Your assignment :: Each line below either holds the string "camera" or doesn't. Count those that do and give only the number.

====

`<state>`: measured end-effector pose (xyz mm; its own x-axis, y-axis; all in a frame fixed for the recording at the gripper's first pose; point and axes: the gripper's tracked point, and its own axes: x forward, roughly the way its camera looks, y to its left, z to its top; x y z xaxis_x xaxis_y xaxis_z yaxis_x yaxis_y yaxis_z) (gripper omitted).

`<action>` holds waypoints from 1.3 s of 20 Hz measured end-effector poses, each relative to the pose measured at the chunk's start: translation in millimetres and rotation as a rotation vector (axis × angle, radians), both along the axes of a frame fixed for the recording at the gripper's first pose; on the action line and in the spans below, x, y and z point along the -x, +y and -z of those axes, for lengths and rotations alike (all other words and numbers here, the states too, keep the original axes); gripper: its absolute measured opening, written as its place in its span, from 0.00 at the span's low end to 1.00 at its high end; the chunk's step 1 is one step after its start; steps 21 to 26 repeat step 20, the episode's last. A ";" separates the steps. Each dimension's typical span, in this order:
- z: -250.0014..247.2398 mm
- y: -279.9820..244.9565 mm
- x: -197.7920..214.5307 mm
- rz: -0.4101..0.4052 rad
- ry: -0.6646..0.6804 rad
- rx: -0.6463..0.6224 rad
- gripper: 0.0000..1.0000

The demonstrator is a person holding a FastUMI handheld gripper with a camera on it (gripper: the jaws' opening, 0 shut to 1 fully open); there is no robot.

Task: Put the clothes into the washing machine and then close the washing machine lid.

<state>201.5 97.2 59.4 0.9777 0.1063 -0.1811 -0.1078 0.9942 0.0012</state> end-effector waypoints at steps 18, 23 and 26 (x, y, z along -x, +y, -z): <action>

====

Result :: 2